<109>Pour vos Genevois, depuis que vous y êtes, ils sont non seulement mécroyants, ils sont encore devenus tous de beaux esprits. Ils font des conversations entières en antithèses et en épigrammes. C'est un miracle par vous opéré. Qu'est-ce que ressusciter un mort, en comparaison de donner de l'imagination à qui la nature en a refusé? En France, aucun conte de balourdise qui ne roule sur un Suisse; en Allemagne, quoique nous ne passions pas pour les plus découplés, nous plaisantons cependant la nation helvétique. Vous avez tout changé. Vous créez des êtres où vous résidez; vous êtes le Prométhée de Genève. Si vous étiez demeuré ici, nous serions à présent quelque chose. Une fatalité qui préside aux choses de la vie n'a pas voulu que nous jouissions de tant d'avantages.
A peine aviez-vous quitté votre patrie, que la belle littérature y tomba en langueur; et je crains que la géométrie n'étouffe en ce pays le peu de germe qui pouvait reproduire les beaux-arts. Le bon goût fut enterré à Rome dans le tombeau de Virgile, d'Ovide et d'Horace; je crains que la France, en vous perdant, n'éprouve le sort des Romains.

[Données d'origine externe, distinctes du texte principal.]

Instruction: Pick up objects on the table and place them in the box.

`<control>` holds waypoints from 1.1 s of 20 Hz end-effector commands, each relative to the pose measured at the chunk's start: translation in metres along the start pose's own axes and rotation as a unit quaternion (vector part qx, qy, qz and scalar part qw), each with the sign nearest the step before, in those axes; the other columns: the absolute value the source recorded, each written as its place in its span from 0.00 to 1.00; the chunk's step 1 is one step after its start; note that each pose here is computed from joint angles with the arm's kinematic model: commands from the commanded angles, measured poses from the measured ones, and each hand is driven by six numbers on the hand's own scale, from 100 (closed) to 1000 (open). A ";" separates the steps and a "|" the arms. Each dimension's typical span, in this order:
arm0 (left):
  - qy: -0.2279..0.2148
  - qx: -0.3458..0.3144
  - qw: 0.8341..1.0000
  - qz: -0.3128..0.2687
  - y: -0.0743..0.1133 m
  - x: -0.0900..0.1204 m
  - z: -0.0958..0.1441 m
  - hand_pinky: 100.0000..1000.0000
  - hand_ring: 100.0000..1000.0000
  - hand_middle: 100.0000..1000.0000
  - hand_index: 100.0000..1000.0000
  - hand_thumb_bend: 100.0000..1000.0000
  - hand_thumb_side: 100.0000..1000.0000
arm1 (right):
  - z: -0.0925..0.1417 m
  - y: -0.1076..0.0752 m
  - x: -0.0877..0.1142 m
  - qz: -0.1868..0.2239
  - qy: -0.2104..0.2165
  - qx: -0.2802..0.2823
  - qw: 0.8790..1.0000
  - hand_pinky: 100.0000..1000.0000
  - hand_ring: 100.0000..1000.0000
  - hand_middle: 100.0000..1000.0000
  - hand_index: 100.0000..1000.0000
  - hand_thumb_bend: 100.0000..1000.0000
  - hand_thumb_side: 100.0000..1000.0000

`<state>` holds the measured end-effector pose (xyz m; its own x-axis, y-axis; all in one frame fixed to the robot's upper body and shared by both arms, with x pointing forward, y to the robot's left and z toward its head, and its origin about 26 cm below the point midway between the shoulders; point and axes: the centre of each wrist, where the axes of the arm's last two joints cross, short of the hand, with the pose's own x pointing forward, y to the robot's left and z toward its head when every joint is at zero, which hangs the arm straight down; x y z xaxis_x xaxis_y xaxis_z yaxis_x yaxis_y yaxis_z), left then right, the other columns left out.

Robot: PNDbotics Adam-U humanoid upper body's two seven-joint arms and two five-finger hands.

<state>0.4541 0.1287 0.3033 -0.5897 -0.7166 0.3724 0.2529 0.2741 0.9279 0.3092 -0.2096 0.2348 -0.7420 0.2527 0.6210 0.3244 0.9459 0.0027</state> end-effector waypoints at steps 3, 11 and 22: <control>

Quoi qu'il arrive, j'ai été votre contemporain. Vous durerez autant que j'ai à vivre, et je m'embarrasse peu du goût, de la stérilité ou de l'abondance de la postérité.
Adieu; cultivez votre jardin,a car voilà ce qu'il y a de plus sage.
a « Mais il faut cultiver notre jardin. »Candide, Œuvres de Voltaire, édition Beuchot. t. XXXIII, p. 344.